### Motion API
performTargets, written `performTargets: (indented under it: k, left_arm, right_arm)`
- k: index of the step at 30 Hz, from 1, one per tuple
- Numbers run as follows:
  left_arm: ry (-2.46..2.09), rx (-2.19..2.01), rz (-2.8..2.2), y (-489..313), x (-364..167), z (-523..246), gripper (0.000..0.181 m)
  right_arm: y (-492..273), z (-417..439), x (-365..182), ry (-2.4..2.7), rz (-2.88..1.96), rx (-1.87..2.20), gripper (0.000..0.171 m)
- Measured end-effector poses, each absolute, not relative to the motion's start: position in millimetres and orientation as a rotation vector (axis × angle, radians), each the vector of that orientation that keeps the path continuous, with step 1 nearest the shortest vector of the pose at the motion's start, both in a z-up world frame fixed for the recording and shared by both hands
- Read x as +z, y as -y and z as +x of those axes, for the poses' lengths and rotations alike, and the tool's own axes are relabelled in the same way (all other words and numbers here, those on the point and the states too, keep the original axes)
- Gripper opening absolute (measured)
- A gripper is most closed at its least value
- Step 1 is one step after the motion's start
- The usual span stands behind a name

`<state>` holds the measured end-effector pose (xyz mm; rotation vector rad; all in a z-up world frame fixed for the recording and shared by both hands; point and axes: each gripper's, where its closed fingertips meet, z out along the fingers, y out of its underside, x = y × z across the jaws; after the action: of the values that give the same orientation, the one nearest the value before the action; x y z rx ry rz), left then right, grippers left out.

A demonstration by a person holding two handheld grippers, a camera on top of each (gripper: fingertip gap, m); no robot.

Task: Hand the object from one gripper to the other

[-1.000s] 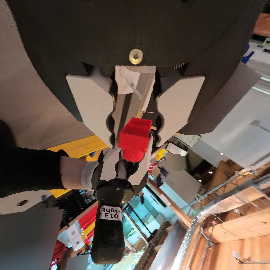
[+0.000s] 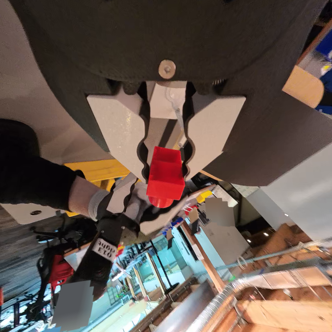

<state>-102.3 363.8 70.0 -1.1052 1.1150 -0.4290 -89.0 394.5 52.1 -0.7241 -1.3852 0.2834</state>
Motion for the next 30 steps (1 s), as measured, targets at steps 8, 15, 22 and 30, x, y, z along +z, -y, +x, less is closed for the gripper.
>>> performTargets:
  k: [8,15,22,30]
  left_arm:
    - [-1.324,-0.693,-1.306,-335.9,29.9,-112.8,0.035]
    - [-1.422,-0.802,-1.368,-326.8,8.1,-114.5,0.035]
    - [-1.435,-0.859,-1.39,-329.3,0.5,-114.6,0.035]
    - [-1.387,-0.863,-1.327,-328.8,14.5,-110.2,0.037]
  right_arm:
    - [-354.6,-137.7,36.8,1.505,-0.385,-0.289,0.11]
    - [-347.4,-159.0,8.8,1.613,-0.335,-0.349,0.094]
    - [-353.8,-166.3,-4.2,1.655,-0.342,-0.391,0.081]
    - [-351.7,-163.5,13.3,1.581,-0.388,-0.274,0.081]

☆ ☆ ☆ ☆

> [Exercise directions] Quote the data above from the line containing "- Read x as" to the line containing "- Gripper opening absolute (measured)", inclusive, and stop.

> [The completed task]
- Read x as +z, y as -y and z as +x of those axes, for the poses' lengths and rotations alike, and the tool's own axes are relabelled in the same way (all other words and numbers here, those on the point and the states too, keep the original axes)
- Gripper opening absolute (measured)

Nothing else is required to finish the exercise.